А я (в мою пользу подробность) уже стоял на самом входе — из нашего прохладного отсека в их, теплый.
Стоял как поодаль. Стоял осторожно на скользком полу. Вроде как любопытствующий шиз заглядывает к собирающейся освежиться душем медсестре.
— Что это вы тут?! — повысил голос жгучий Жгутов.
Я развел руками:
— Я... я же пейшент.
Он продолжал высоким криком:
— А это что?! — и указывал рукой мне в пах. На мой стоящий.
Пациент должен говорить правду, и исключительно правду. Подумав, я так и сказал:
— Похоже, это член.
Он строго мне заметил:
— Слишком похоже.
Меня вызвал к себе Башалаев. (Знак конца. Истекали мои три недели.) Уже с утра Башалаев был взмылен спросом и выпиской. Он обработал в путь-дорогу пять шизов. Это много. Меня, шестого, он встретил как-то весело и слишком ласково.
Я, войдя в кабинет, тоже для вида улыбался, улыбался вовсю. Я как раз думал о Рае.
Отношения с женщиной в больнице возникают по-особому, но и ценятся особой, дорогой ценой. (А ведь Башалаев, если позвал, мог выписать меня сегодня же.) Я и Раечка никак не умели подыскать себе места. Время поджимало. Это как незабитый пенальти. Но если не в душевой, то где?.. В душевой мы теперь панически боялись. Она боялась. (Я бы снес. В конце концов, я придурок.)
Он сразу поддел меня за главное — а я не стал мяться и мямлить. Ответил ему честно. Так, мол, и так: чем больше мне нравится молодая женщина, тем острее возникает у меня ночное желание.
— У меня тоже, — подмигнул Башалаев. А он тоже сед, тех же, что и я, счастливых пенсионных годков. (Старый мудила. Меня удивила эта его несерьезность в серьезном, как я считал, разговоре.)

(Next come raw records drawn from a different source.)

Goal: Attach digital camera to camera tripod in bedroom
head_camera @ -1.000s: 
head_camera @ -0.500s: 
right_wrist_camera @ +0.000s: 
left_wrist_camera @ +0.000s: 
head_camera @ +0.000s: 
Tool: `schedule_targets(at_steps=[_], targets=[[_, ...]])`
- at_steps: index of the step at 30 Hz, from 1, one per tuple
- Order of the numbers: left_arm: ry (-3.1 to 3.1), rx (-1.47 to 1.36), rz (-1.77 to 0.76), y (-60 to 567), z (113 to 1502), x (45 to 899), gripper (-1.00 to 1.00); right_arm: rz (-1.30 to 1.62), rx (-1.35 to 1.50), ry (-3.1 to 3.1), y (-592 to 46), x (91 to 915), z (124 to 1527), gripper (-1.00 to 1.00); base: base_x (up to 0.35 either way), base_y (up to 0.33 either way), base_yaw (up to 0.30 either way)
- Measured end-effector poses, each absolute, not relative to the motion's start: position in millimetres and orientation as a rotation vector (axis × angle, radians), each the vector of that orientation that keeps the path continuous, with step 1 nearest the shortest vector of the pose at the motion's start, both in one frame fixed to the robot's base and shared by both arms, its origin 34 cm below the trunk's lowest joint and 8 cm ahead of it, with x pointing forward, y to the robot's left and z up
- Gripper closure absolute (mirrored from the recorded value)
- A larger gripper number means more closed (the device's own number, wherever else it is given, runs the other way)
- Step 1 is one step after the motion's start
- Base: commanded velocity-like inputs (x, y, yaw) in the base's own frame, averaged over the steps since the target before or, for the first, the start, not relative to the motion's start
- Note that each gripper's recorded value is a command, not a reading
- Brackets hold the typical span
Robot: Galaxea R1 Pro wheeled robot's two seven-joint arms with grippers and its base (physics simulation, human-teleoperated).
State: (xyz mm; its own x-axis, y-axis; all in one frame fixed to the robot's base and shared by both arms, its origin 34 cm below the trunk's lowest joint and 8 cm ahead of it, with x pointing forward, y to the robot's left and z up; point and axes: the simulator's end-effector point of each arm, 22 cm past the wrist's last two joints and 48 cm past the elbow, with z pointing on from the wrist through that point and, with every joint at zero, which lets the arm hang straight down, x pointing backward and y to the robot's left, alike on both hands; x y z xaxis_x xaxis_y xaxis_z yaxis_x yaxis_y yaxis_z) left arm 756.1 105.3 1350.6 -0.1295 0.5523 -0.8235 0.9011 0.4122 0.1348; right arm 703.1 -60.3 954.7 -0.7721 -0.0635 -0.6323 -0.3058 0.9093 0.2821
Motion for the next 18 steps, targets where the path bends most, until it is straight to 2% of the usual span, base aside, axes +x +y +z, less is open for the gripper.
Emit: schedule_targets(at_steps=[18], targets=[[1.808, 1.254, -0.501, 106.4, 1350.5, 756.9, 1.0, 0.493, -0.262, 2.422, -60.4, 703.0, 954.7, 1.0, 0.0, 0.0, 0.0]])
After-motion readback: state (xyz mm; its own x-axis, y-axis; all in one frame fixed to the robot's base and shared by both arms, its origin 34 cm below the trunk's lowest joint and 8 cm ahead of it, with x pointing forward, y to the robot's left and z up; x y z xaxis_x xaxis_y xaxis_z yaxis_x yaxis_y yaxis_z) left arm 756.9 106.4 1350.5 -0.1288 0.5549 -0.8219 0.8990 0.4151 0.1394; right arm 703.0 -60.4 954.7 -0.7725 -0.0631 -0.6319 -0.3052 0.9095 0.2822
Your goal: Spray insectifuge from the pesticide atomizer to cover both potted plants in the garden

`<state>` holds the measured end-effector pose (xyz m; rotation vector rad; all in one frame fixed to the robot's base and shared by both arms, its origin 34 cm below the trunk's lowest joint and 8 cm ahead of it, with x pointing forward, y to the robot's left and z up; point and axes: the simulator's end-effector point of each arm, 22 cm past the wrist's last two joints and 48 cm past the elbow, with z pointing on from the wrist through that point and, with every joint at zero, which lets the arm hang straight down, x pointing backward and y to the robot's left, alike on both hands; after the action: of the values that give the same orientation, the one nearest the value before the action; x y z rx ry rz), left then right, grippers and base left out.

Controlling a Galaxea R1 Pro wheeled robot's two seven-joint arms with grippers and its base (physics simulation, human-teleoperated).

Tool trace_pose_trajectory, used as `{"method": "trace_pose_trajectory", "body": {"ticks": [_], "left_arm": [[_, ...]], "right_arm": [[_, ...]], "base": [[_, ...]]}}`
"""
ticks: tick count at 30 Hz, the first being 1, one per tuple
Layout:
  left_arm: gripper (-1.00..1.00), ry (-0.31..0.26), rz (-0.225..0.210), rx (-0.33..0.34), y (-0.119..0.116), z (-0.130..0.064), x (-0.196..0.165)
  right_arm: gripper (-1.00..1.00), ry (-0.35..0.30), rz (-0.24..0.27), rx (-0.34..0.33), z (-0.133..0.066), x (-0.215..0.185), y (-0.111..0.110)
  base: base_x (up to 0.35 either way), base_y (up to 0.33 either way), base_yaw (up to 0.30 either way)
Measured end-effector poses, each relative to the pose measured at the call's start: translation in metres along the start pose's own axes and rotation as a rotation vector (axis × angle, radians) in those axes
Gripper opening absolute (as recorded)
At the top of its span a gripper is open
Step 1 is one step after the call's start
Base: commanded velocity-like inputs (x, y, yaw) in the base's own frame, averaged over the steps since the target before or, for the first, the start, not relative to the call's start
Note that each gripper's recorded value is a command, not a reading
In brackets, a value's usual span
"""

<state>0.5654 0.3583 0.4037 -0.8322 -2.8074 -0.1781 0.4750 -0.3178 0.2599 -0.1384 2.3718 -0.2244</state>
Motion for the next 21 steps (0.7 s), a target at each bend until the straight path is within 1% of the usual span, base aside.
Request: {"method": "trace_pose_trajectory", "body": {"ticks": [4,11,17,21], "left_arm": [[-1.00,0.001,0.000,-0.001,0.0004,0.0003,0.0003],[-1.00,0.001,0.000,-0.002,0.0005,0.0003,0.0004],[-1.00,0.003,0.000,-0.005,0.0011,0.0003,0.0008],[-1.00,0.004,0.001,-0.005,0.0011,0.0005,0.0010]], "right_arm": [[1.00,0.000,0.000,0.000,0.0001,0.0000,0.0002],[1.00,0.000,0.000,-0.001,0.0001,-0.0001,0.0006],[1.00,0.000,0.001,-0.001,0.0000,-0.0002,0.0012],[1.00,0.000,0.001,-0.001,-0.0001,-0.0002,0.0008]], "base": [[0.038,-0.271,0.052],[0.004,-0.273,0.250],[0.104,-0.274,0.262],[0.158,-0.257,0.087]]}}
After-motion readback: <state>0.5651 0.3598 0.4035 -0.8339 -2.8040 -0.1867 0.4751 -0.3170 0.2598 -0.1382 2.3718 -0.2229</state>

Я пояснил кратко: желание... и еще я как бы слышу некий ее ночной зов. Зов к себе. Я чувствую через расстояние, что женщина спит... но и не спит.
— Если высокая луна... — начал я.
А он тотчас подхватил:
— Высокая-высокая?
Опять смеялся! Ласковости в его взгляде было уже поменьше. Он буравил меня глазами.
Зазвонил телефон.
И тут случилось вот что. Башалаев долго-долго смотрел на аппарат — телефон звонил, пока не иссяк. Затем гений уставился своим взглядом в какую-то далекую угловую точку. (Вот у кого перенял этот взгляд мой сосед-шиз.) Лицо Башалаева стало серым. В морщинах легли тени. Устал.
Я даже подумал, не уйти ли мне. Он сегодня явно выдохся. Он в отключке. Может, он так спит?
Я даже привстал.
Но он тотчас вскинул на меня глаза:
— А! — проговорил он, едва я шевельнулся на стуле. — Высокая-высокая луна! Летняя жаркая ночь!
Он словно и впрямь пробудился. (И вспомнил про меня, как-никак пациента.) Его страстное взрывное начало (для меня внезапно) вдруг вышло наружу — выплеснулось! Теперь он не говорил, а выкрикивал. Отрывисто:
— Как не понять... Как не понять! Высокая луна-лунища. И бабец спящий. Сидите, сидите, Петр Петрович! И перистые облака. Да?..
При слове «перистые» он нервно хохотнул:
— Перистые! Перистые при высокой луне, Петр Петрович! Они особенны! Вы, конечно, замечали, что в такую ночь луна захватывает полнеба! Полнеба... однако же оставляя место для нежных перистых облаков! Но как можно в такую ночь спать? Или пить? Или жрать?.. Водка! Колбаса! Телевизор! Невозможно! Невыносимо! Омерзительно! Чего стоит тогда вся жизнь? Рупь рваный? Кусок гывна?
Он так и выговорил с дрожью: «Г-гг-гывна!» (Я ошеломленно сидел напротив. Помалкивал.)
— Да, Петр Петрович! Да, да! Думаете, ваш врач про луну ничего не знает?! Ха-ха! В мире врачей та же суета и та же корысть! Те же уловки! Обкрадыванье друга-приятеля! Тайное расхищение чужих замыслов... От людишек задыхаешься! Все мысли о ста долларах! Ста долларах сверх, которые тебе вчера выдали, в обход налога, по-черному! Душа, Петр Петрович! Душа начинает вонять! И вдруг над этой вонью — небо и высокая луна! И... и... и вдруг... женщина. Спит в лунном свете! Полунагая! Бабец! Бабец, Петр Петрович, рубенсовский! Вся теплая. Даная! Живот ее теплый! Только руку протянуть, а?